Diana Vickers at Cargo, London. February 9th 2012. Photo Credit: Amy Parish & www.dianavickersdaily.com
The songs kept coming and so did the stories. What was very clear is her new songs, all written by Vickers herself, meant a great deal to her and she was incredibly proud to be playing them to us. There was a definite Europop feel and the songs were a lot more energetic and even rockier than her previous material. The Song that really stood out for me was Lightning Strikes, which has been uploaded to YouTube (not by me – forgot my camera), and for your listening and viewing pleasure is here:
It sounded even better in person, as would be expected. On the last song of the night she actually played trumpet herself, which would probably explain the trumpet imagery on previous t-shirts that she’s designed. It was a fairly short set, probably running less than an hour, but it was memorising from start to finish and every second filled with entertainment, be it music or chat.

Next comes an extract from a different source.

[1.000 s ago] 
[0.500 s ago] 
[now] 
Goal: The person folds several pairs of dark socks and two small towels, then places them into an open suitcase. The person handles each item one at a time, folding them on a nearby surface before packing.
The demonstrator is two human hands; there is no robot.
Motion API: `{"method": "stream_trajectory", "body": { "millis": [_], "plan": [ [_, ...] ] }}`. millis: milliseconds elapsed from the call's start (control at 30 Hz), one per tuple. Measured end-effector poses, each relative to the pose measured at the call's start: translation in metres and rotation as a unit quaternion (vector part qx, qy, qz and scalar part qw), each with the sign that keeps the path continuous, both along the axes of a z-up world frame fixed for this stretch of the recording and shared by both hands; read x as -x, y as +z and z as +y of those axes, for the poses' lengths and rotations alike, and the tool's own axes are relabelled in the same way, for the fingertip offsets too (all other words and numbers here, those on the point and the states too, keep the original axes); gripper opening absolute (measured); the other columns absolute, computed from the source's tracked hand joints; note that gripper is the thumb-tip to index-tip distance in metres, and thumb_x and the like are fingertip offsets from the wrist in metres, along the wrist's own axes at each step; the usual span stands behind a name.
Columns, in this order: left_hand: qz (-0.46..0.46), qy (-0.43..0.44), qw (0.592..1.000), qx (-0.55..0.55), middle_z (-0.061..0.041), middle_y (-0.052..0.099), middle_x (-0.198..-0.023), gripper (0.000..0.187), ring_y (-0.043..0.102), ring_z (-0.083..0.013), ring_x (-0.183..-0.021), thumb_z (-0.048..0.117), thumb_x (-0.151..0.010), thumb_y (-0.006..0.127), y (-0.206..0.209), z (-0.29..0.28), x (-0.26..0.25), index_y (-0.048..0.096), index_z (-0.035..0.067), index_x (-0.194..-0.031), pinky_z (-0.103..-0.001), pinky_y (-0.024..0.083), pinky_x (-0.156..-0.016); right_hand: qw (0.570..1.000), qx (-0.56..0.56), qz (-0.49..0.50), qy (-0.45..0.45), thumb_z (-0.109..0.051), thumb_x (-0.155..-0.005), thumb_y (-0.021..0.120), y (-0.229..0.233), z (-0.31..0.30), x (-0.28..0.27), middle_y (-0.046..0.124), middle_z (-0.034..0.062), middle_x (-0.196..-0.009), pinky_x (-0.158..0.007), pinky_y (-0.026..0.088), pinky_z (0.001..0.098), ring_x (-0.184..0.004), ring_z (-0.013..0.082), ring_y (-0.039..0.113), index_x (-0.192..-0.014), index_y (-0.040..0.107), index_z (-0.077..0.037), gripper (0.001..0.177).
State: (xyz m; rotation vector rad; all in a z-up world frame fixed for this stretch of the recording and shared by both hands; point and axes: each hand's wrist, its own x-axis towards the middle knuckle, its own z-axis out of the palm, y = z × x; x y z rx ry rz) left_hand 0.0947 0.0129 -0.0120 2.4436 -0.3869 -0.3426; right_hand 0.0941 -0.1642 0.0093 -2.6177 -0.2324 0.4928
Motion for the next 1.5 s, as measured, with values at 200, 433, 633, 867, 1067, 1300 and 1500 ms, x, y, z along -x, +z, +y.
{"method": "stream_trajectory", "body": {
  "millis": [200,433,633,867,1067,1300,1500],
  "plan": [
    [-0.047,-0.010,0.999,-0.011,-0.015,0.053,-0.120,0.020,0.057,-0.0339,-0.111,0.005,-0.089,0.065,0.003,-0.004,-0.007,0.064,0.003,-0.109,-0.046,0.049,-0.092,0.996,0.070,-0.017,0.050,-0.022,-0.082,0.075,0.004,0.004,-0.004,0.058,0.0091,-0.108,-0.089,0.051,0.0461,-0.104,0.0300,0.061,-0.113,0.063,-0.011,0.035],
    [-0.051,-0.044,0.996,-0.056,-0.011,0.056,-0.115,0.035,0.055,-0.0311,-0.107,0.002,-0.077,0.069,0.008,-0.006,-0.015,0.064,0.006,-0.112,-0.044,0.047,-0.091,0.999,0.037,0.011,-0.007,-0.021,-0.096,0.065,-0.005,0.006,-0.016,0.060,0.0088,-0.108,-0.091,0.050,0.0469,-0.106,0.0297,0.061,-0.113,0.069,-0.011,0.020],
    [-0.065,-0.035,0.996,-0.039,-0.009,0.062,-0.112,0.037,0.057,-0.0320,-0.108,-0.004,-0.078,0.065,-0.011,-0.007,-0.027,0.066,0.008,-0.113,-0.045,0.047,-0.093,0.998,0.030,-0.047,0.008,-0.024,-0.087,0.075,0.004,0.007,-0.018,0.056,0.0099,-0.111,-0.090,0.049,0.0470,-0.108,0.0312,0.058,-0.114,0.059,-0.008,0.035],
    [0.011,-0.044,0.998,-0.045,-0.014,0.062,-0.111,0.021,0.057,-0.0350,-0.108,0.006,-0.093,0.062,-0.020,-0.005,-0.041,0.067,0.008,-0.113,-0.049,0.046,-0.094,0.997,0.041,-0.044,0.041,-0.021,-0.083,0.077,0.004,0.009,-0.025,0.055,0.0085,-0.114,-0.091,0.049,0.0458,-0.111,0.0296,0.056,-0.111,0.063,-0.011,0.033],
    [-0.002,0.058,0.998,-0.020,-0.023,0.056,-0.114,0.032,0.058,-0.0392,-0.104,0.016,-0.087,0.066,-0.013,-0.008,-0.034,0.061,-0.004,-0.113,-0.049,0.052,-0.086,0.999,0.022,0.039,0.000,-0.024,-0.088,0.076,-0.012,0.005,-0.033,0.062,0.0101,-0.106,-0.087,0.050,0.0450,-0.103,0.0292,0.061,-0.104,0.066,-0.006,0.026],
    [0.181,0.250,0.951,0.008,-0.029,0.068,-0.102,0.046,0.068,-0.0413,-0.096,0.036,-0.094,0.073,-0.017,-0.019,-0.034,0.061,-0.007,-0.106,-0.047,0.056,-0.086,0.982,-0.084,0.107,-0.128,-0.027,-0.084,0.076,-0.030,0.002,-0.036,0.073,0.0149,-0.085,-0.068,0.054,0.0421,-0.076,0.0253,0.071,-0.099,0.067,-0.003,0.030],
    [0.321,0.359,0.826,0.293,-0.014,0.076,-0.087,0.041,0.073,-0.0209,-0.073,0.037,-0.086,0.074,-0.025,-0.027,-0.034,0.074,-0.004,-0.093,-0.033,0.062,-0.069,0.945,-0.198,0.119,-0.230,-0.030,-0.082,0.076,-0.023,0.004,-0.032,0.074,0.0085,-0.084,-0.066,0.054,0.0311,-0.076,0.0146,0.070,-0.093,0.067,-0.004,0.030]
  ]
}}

I loved Songs From The Tainted Cherry Tree so I was looking forward to the gig, but I wasn’t prepared for just how good Diana Vickers was live, and what a complete artist she has become. I’ve seen acts that have been gigging around the world for decades and have had huge international success who didn’t command the stage and endear the audience to the level she did on Thursday night. Without one drop of hyperbole, seeing the Diana Vickers gig was one of of my most favourite live music experiences in 20+ years of going to see bands and artists. It’s left me very excited to hear the new album and I’m already looking forward to the next time I can see her live. While it undeniably gave her a stage, Diana Vickers is not what we’ve come expect from the X-Factor – she’s doing her music in her own style, and succeeding in my opinion.
Setlist Update
After I’d published this article I noticed quite a few searches for ‘What songs did Diana Vickers play at Cargo’, and variations thereof. Thanks to Amy over at Diana Vickers Daily I can confirm that the songs she played were as follows:
- Kiss Of A Bullet
- Boy I Met In Paris
- Cinderella
- Lightning Strikes
- Dead Heat
- Once
- Smoke
- Music To Make Boys Cry
- Love Sounds Better In French
- Mad At Me
Take out Once which was her first and lead single on Songs From The Tainted Cherry Tree and we have 9 new songs. Given that her first album was 13 songs, what we saw last Thursday must be around 75% of the new album. So when it does come out, and we have no official word on when that will be, there’s still room to throw in a few extra songs that we haven’t heard yet.